Blackwood scored his maiden Test century in the first Test of England's 2015 tour, however, England went on to win the match. Blackwood then steered his team to victory in the third Test at Barbados hitting 53 not out with the winning runs coming off the bowling of Moeen Ali. The West Indies won by 5 wickets to draw the series 1–1.

In September 2019, in the second innings of the second Test against India, Blackwood replaced Darren Bravo as a concussion substitute in the West Indies' squad.

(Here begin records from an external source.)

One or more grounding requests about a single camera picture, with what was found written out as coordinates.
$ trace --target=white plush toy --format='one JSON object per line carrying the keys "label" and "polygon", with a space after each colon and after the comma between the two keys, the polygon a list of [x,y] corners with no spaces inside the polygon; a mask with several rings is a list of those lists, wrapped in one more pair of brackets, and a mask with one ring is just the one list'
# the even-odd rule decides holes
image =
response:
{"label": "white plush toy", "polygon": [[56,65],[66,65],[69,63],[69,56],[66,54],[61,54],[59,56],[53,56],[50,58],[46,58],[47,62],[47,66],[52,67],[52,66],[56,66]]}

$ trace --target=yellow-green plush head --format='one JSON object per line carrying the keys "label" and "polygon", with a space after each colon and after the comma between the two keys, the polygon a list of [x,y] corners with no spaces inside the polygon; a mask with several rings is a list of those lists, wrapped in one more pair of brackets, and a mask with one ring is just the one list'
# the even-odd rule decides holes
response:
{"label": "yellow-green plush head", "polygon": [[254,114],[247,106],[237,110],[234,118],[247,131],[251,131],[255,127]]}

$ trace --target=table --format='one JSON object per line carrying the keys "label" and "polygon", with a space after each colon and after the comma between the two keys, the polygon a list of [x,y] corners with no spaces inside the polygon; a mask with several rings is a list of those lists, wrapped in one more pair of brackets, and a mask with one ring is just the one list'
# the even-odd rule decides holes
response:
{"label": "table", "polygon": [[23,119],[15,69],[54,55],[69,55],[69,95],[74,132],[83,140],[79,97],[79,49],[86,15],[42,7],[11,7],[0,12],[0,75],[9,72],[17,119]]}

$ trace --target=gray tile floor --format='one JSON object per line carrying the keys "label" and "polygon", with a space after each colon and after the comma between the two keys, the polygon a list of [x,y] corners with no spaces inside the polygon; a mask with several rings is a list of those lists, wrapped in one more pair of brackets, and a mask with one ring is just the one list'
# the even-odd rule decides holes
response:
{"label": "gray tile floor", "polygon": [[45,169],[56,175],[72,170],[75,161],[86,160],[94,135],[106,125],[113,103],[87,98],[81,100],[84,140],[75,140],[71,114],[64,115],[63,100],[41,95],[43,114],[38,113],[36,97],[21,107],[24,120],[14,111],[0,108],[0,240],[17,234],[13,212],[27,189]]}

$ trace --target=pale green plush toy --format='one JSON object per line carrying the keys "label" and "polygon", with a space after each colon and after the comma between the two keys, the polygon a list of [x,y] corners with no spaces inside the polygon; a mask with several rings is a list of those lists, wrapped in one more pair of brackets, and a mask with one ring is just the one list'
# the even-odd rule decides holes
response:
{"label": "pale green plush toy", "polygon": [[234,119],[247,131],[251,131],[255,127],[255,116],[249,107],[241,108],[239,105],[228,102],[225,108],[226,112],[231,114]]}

In October 2019, he was named in Jamaica's squad for the 2019–20 Regional Super50 tournament. In March 2020, in round eight of the 2019–20 West Indies Championship, Blackwood scored his maiden double century in first-class cricket, with 248 runs against the Leeward Islands. He was the leading run-scorer in the tournament, with 768 runs in eight matches.

In June 2020, Blackwood was named in the West Indies' Test squad, for their series against England. The Test series was originally scheduled to start in May 2020, but was moved back to July 2020 due to the COVID-19 pandemic. In the first Test of the series, at Southampton, Blackwood top-scored with a match winning 95, helping his team to win the match by four wickets.

In November 2020, Blackwood was named in West Indies's test squad against New Zealand. In the first test against New Zealand, he scored 104 and shared a 155 run stand with Alzarri Joseph, but could not help the West Indies to win the Test.